LlamaIndex is an open-source Python framework designed to build agentic applications that augment large language models with private data. The repository addresses a core challenge in LLM development: how to effectively integrate proprietary data sources with pre-trained language models to enhance their knowledge and reasoning capabilities. The framework provides a comprehensive toolkit for data ingestion, structuring, retrieval, and integration with LLM applications.
The project offers two primary installation paths for users. The starter package, llama-index, bundles core LlamaIndex with a curated selection of integrations for quick setup. The customized approach uses llama-index-core as a foundation, allowing developers to add specific integration packages from LlamaHub, which hosts over 300 integration packages supporting various LLM providers, embedding services, and vector store backends. This modular architecture enables developers to build applications tailored to their specific technology stack and requirements.
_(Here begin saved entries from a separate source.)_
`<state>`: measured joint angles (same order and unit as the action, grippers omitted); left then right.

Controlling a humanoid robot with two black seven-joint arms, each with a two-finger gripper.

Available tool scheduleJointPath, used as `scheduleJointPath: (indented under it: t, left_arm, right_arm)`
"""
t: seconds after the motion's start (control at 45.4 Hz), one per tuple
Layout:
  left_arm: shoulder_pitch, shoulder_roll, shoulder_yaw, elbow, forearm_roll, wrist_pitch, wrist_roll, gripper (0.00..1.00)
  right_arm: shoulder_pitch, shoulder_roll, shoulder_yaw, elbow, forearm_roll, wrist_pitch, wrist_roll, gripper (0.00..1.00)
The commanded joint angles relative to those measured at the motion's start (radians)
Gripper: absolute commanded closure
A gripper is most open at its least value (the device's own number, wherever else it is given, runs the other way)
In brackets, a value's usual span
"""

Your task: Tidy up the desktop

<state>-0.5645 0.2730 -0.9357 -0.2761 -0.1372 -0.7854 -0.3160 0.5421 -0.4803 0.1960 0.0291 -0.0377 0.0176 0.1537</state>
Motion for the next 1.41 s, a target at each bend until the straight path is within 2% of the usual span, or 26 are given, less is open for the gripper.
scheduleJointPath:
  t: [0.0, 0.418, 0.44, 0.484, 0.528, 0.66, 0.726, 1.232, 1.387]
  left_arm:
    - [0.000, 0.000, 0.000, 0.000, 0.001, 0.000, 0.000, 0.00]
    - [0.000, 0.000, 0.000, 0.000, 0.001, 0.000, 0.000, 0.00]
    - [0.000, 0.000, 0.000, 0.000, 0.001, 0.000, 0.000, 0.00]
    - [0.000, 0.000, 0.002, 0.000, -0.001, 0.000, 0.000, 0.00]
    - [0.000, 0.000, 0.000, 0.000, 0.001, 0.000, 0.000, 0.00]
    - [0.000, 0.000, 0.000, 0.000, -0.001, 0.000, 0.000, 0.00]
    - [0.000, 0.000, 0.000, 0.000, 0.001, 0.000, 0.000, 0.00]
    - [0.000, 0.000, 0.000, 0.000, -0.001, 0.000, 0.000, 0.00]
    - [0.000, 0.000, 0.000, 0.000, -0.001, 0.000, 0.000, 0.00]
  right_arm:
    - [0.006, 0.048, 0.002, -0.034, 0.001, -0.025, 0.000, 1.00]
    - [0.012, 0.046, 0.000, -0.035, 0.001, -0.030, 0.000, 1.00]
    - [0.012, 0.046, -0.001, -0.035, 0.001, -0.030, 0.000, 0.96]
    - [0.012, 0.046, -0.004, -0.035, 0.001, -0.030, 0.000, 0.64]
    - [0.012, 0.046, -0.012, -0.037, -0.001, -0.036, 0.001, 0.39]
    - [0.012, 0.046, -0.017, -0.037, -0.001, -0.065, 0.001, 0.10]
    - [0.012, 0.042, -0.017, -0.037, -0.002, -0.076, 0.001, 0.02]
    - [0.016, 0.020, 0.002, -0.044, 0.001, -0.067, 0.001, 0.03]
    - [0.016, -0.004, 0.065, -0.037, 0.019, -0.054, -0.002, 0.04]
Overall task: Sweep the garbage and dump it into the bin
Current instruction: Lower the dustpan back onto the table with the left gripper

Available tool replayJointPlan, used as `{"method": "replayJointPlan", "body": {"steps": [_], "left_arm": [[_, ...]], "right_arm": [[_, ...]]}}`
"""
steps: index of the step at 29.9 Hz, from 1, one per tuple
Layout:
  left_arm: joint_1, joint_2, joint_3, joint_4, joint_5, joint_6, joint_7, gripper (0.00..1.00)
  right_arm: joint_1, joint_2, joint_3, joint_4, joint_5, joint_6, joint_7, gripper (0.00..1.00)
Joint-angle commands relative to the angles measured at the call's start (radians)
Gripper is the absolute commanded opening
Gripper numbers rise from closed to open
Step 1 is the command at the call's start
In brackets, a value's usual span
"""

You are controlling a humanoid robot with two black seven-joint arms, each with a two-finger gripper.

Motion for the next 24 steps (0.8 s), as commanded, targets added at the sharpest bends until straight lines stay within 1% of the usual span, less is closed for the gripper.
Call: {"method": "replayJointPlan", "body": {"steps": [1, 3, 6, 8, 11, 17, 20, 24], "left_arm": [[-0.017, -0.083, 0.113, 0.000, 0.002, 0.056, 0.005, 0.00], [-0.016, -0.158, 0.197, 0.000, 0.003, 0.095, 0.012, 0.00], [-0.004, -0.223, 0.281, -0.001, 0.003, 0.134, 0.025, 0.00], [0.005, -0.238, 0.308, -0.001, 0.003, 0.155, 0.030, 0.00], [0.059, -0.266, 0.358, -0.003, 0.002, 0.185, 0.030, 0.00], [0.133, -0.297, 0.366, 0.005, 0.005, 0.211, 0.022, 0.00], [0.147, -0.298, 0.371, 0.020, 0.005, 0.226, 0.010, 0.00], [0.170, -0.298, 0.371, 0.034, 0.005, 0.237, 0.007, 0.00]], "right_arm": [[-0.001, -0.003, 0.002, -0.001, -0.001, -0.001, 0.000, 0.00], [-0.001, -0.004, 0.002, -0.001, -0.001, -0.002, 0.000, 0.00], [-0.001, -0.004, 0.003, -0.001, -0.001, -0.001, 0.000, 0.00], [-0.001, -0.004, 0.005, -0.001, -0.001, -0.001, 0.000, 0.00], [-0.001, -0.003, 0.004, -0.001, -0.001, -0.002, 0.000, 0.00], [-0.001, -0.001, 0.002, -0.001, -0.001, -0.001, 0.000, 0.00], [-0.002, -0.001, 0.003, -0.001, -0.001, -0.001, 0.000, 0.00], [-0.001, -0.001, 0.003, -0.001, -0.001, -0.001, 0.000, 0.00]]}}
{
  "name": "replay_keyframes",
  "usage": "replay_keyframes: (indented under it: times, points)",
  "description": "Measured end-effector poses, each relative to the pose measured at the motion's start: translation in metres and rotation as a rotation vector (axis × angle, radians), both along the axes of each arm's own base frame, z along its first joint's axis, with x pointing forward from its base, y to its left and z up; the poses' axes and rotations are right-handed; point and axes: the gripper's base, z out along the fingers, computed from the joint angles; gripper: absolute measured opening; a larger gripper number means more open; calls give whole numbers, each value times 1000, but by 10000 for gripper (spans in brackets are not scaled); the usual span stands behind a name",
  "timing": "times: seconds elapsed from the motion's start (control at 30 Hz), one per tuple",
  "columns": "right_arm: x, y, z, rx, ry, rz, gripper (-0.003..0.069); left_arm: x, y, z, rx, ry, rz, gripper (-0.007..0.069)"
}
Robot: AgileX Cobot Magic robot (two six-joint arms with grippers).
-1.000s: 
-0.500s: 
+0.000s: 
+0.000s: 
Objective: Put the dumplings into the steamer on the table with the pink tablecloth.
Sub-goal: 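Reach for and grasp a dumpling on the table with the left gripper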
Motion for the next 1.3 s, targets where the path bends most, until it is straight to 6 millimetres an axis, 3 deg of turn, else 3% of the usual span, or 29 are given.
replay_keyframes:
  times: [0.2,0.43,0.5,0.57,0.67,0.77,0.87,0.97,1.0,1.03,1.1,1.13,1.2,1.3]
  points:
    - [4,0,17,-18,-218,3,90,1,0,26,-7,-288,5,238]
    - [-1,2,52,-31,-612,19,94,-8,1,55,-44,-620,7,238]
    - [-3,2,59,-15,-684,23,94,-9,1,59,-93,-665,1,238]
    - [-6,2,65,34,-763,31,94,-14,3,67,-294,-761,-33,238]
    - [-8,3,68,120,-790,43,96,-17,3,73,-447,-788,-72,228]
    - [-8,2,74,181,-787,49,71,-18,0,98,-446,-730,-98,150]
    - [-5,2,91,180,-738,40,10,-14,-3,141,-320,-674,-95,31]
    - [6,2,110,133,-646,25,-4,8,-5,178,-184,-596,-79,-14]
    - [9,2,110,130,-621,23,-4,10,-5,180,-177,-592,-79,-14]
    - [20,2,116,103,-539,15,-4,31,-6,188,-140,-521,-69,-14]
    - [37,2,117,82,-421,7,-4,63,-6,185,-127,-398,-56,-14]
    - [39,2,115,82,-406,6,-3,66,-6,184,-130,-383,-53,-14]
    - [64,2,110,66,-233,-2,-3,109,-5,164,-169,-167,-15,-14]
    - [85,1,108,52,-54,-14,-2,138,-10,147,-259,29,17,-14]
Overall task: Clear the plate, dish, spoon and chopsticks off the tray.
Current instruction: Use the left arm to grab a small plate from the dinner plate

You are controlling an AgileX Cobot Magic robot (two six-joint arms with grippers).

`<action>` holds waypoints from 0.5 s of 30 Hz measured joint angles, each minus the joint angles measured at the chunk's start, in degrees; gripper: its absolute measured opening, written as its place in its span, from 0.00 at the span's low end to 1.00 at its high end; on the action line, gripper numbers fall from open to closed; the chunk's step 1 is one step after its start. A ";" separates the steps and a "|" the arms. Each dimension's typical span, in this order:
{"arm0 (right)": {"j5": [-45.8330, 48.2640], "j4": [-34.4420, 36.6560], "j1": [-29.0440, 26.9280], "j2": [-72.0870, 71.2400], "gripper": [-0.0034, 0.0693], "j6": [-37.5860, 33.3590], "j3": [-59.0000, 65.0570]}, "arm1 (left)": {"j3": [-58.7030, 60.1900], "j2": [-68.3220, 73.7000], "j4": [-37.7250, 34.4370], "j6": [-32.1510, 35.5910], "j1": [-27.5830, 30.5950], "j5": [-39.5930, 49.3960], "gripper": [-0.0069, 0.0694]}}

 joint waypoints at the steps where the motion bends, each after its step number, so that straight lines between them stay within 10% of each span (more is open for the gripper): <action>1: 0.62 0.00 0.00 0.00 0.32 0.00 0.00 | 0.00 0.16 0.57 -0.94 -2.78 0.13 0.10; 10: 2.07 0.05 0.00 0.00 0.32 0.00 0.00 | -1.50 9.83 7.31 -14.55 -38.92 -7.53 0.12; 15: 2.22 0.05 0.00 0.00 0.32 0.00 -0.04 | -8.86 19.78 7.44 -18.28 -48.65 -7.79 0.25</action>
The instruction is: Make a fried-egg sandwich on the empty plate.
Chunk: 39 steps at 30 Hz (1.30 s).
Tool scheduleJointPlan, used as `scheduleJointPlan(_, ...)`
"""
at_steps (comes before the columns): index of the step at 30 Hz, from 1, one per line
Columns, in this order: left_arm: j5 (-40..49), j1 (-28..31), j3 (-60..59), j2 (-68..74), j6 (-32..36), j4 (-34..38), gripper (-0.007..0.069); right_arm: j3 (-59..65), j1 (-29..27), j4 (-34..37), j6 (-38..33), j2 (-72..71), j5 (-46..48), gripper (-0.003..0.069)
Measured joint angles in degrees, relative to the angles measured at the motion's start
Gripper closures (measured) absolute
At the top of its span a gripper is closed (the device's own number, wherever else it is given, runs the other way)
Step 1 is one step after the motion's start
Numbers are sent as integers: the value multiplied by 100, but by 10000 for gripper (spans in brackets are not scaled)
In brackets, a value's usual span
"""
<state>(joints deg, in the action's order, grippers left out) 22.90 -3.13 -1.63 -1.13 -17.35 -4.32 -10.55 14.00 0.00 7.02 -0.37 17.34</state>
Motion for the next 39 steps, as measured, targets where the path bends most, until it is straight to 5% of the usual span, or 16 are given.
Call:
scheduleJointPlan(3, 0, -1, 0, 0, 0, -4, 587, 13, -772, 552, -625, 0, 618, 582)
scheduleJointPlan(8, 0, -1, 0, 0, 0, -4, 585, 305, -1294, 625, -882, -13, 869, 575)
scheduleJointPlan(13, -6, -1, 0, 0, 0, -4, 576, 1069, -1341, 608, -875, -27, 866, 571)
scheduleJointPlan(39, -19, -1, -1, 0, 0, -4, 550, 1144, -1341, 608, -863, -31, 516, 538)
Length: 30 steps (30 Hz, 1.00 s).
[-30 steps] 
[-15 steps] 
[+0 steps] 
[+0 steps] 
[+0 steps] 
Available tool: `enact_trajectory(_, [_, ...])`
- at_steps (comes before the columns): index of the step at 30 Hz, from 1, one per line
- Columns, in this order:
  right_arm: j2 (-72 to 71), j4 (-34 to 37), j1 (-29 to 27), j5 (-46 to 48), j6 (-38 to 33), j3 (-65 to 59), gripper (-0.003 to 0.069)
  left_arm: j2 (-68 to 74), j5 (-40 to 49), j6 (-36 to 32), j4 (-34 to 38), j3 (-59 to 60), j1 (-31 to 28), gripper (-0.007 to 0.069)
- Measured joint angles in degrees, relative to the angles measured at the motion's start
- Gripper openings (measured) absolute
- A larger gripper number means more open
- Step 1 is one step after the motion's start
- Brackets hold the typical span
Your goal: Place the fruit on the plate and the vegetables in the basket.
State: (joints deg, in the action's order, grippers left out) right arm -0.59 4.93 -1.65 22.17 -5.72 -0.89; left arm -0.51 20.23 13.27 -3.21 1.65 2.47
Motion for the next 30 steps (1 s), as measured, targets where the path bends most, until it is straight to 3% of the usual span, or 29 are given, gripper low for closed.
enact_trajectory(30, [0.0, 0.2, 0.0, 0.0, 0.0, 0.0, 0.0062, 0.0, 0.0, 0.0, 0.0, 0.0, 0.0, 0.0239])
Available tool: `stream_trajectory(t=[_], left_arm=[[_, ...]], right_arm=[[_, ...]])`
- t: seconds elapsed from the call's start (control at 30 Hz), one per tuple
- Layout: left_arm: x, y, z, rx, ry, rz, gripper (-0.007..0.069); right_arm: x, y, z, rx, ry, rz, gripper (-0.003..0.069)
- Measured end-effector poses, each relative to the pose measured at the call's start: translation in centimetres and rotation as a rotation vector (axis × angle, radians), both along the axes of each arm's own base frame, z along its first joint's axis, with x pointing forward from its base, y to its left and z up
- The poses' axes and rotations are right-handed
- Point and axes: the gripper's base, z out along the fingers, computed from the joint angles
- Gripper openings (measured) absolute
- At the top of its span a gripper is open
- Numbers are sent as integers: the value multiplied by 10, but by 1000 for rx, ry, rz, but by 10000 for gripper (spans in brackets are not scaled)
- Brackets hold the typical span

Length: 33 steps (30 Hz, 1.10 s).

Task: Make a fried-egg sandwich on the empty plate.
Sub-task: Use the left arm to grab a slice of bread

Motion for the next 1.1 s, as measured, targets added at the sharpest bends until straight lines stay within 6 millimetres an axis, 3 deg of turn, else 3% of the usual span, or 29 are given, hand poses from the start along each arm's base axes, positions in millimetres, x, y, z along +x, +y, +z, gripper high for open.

LlamaIndex provides essential components for building LLM applications: data connectors that ingest from diverse sources including APIs, PDFs, documents, and SQL databases; data structuring capabilities through indices and graphs; and advanced retrieval and query interfaces that process LLM prompts and return retrieved context with knowledge-augmented responses. The framework is designed to accommodate both beginner users who can accomplish basic data ingestion and querying in five lines of code and advanced users who need fine-grained control over data connectors, indices, retrievers, query engines, and reranking modules.
The companion platform LlamaParse extends LlamaIndex's capabilities with enterprise-grade document processing. Parse provides agentic OCR and document parsing supporting over 130 file formats. Extract handles structured data extraction from documents, while Index manages ingestion, indexing, and retrieval-augmented generation pipelines. The Split feature divides large documents into subcategories, and the Agents component enables building end-to-end document agents using Workflows and Agent Builder.
GitGenius activity data reveals substantial community engagement with the repository. Across approximately 4100 tracked issues and pull requests, the median response latency is 0.0 hours with a mean of 547.9 hours, indicating rapid initial triage followed by variable resolution times. The most active labels are triage with 2280 occurrences, bug with 1711, and question with 1365, reflecting ongoing maintenance and user support. Logan-markewich leads contributor activity with 4525 tracked events, followed by AstraBert with 288 events and justinzyw with 197 events. The repository shares overlapping contributors with major projects including microsoft/vscode, microsoft/typescript, and rust-lang/rust, suggesting cross-pollination with established development communities.
The codebase emphasizes security and reproducibility through verification of build assets. The llama-index-core package includes a _static folder containing nltk and tiktoken caches to support environments with restrictive disk access permissions. The project uses GitHub's attest-build-provenance action to verify that cached files match their source versions, ensuring integrity and safety of distributed assets.